▶ **Task**
From the line containing "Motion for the" onward to the last line of the data below, copy each line exactly and add nothing.
════
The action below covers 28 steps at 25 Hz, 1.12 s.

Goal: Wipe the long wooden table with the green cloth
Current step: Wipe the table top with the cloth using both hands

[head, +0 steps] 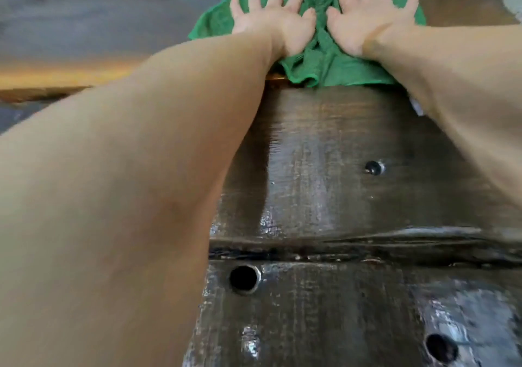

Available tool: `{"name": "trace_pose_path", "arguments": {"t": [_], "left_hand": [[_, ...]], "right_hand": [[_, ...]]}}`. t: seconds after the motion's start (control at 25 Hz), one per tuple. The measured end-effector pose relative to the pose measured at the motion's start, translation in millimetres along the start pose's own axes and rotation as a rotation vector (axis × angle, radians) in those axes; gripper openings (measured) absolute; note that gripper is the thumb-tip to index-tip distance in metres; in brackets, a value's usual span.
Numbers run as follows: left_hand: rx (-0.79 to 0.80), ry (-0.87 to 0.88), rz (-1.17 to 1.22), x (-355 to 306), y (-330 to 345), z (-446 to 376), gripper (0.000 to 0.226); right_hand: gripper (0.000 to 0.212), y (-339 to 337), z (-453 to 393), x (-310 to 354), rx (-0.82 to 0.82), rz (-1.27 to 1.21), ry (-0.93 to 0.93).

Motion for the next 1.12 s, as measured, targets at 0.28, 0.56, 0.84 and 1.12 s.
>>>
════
▶ **Exercise answer**
Motion for the next 1.12 s, as measured, targets at 0.28, 0.56, 0.84 and 1.12 s.
>>>

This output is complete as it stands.